Information supplied:
——————————
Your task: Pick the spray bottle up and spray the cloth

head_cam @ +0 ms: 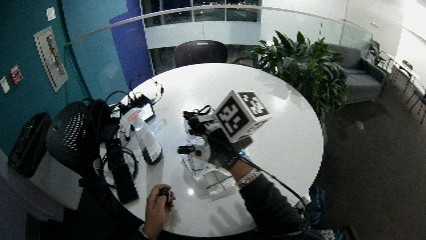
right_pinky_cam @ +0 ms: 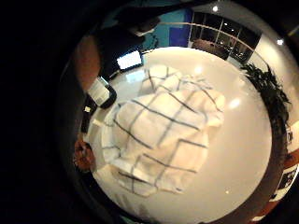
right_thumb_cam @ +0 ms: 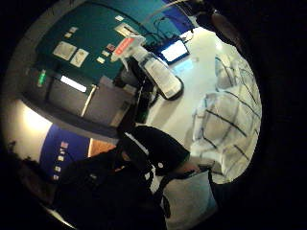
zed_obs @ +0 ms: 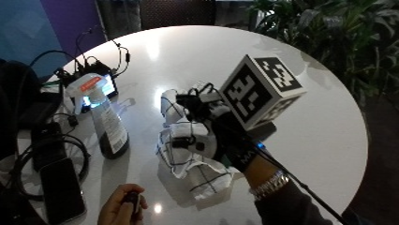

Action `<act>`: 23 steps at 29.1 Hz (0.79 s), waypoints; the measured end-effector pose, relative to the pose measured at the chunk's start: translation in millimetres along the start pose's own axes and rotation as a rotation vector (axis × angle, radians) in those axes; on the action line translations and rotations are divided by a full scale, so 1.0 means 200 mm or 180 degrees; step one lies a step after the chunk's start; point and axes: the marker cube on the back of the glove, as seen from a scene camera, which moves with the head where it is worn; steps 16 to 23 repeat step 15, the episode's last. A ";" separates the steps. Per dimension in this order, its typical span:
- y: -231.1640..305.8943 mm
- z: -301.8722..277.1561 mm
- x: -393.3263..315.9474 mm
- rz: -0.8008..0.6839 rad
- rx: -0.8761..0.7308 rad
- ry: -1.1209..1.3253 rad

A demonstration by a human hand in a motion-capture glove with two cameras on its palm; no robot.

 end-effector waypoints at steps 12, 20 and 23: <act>0.51 0.03 0.13 0.0467 -0.0170 0.0188; 0.52 0.03 0.13 0.0519 -0.0120 0.0194; 0.52 0.03 0.13 0.0519 -0.0120 0.0194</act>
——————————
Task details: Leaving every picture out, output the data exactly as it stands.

Worked solution:
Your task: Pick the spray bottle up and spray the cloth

head_cam @ +0 ms: 
right_pinky_cam @ +0 ms: 
right_thumb_cam @ +0 ms: 
zed_obs @ +0 ms: 

Action `<act>`: 23 steps at 29.1 Hz (0.79 s), waypoints; the measured end-effector pose, relative to the pose measured at the chunk's start: translation in millimetres along the start pose's own axes and rotation as a rotation vector (axis × angle, radians) in those axes; on the action line translations and rotations are divided by a full scale, so 1.0 means 200 mm or 180 degrees; step one lies a step after the chunk's start; point and axes: the marker cube on the back of the glove, as seen from a scene camera, which moves with the head where it is worn; steps 16 to 23 repeat step 15, the episode's last. A ";" separates the steps. Per dimension in this order, its typical span:
- y: -231.1640..305.8943 mm
- z: -301.8722..277.1561 mm
- x: -393.3263..315.9474 mm
- rz: -0.8008..0.6839 rad
- rx: -0.8761..0.7308 rad
- ry: -1.1209..1.3253 rad

A demonstration by a human hand in a motion-capture glove with two cameras on its palm; no robot.

 end-effector waypoints at steps 12, 20 and 23: <act>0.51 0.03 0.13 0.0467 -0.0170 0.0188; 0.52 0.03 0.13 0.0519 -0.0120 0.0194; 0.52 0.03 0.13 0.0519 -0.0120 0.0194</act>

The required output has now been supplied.